§ Instructions for the task: Your reply should consist of one number: how many lines below contain "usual".

=== Section Start ===

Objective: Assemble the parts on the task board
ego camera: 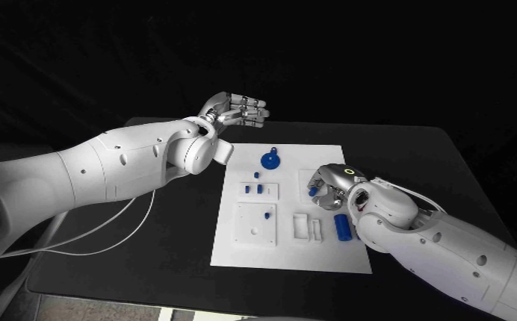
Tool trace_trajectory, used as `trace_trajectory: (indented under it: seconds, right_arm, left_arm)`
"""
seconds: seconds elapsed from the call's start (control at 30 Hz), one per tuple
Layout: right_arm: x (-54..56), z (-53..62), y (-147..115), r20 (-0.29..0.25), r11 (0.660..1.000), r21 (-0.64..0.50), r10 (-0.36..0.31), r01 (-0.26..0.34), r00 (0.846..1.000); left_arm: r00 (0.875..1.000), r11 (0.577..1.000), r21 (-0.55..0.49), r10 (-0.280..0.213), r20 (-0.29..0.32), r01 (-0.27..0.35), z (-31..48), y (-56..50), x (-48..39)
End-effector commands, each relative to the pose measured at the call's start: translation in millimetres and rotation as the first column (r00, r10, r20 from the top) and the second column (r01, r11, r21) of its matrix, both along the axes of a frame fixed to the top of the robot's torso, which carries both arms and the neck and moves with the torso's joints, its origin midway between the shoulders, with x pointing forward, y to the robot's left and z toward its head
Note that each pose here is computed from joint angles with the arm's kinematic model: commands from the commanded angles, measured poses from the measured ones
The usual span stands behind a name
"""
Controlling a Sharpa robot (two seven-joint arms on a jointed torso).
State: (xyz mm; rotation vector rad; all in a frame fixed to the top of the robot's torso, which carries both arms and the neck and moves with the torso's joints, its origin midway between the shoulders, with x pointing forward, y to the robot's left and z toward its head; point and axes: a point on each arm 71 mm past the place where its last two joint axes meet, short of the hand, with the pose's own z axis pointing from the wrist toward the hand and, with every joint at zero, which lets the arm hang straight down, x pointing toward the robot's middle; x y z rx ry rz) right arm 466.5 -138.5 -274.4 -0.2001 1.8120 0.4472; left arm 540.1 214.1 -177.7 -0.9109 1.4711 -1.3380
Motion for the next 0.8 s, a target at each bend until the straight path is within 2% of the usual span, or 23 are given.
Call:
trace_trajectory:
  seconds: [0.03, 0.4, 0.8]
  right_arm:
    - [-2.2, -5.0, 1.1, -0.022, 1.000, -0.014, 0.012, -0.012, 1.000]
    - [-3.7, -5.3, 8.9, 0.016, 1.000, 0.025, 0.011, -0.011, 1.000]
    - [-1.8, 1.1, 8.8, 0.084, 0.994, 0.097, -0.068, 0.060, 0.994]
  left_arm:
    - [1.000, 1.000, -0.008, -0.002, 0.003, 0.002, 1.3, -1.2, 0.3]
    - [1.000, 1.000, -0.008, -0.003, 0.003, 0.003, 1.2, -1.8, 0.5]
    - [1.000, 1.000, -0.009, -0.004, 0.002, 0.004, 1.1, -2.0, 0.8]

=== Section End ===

§ Task solution: 2